Attack on the network

When an attacker tries to do a so -called double-spend ( ie spending the same bitcoins twice), the attacker will have to recreate the block containing the transaction. Not only that block, but also all blocks that have come after that have to be redone to produce a longer chain than the current ‘fair’ chain. After all, the attack is only successful if the majority of the network switches to the counterfeit chain. With every added block, the chance that a transaction in a block will be counterfeited decreases: with every added block, more work has to be done again. The chance that an attacker with limited computing power can catch up with the fair chain is very small after six to eight blocks and quickly becomes negligible after that.

Byzantine Consensus by Proof-of-Work

Bitcoin’s proof-of-work serves as a solution to the computer network version of the Byzantine Generals problem.
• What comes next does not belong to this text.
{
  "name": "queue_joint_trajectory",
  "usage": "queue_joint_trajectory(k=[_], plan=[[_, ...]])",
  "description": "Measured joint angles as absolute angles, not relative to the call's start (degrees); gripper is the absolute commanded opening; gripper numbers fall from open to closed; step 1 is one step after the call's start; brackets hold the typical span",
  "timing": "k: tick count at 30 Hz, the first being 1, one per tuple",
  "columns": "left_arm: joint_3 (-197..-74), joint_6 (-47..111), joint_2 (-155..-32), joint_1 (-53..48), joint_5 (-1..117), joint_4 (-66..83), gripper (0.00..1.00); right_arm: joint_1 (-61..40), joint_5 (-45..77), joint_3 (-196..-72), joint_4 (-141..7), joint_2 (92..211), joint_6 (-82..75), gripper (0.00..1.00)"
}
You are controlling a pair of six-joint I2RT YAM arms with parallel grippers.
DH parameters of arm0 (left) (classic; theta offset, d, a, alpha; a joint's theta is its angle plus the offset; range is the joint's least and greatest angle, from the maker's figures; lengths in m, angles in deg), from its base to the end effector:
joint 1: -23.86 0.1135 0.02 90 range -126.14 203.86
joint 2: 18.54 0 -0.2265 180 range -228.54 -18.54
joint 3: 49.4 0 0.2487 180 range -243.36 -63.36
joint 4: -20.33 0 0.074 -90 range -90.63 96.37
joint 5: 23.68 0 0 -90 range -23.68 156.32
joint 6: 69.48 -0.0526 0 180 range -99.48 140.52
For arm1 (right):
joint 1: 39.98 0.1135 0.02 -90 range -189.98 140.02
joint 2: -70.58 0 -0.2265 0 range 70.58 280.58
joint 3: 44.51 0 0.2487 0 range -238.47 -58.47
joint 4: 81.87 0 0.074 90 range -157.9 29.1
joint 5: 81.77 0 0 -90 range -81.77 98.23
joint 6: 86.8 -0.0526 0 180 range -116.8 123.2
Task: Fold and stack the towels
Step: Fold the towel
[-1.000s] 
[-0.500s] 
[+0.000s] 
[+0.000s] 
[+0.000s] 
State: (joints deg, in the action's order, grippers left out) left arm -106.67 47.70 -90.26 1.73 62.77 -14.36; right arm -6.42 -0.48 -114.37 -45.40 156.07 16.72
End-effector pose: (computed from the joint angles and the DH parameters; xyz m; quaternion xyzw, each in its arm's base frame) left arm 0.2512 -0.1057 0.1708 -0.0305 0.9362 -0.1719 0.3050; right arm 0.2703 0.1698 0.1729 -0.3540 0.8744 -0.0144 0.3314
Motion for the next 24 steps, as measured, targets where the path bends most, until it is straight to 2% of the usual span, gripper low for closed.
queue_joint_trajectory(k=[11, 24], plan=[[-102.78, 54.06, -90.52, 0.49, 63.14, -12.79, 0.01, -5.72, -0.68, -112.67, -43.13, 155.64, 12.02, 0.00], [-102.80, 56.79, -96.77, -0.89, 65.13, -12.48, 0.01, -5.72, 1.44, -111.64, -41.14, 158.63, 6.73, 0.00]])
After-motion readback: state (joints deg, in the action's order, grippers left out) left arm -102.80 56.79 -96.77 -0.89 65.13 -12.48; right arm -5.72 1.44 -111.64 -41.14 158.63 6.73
Where the Bitcoin network reaches consensus on the order of transactions, the generals should be able to reach consensus on attack time. To reiterate, the generals of the Byzantine army want to brute force the king’s wi-fi and each general is allowed to propose a time to attack. The first plan received becomes the official attack plan. The problem, as we wrote earlier, is that two or more generals can send out a different plan at about the same time. This problem can be solved by a simplified version of proof-of-work. Instead of applying proof-of-work to track transactions, proof-of-work can be applied to ensure that the generals reach consensus on the plan.

Each general considers the first attack time plan received as the official plan and begins working on a solution to a proof-of-work puzzle. Again, each puzzle is so difficult that a solution is found every ten minutes on average, but only if all generals work on the same puzzle. As soon as one of the generals finds a solution, this general publishes his solution on the network together with the plan.

When the other generals receive the solution along with the plan, they adapt the plan they are working on to the received plan. The generals now proceed to solve the next proof-of-work puzzle so that it can be linked to the first solution received. Again, the rule is that the longest chain is followed, as the assumption is that the majority of generals act benevolently. If there are still generals working on another plan after a number of solutions, they will now also focus on the longest chain. This fulfills the first condition: all generals agree on the time of attack.

The second condition can be met by continuing to find proof-of-work solutions for a while. After all generals work on the same chain, an average of six solutions will be added to the longest chain after an hour. The generals can now verify that they have enough processing power to carry out the attack based on the number of solutions found within a certain time. The generals can now conclude that the majority are working on the same attack plan and they have enough computing power to safely execute the attack.

Conclusion

Bitcoin’s consensus protocol can function as a substitute for trusted parties by establishing a peer-to-peer network where no central authority is present. Bitcoin’s consensus protocol, proof-of-work, solves the absence of a central authority in the Byzantine Generals problem. In addition to the generals reaching consensus on the time of the attack, the generals can also estimate the probability of success based on the amount of computing power working on the same plan. It removes uncertainty about different attack plans due to network delays and makes the risk of sabotage negligible.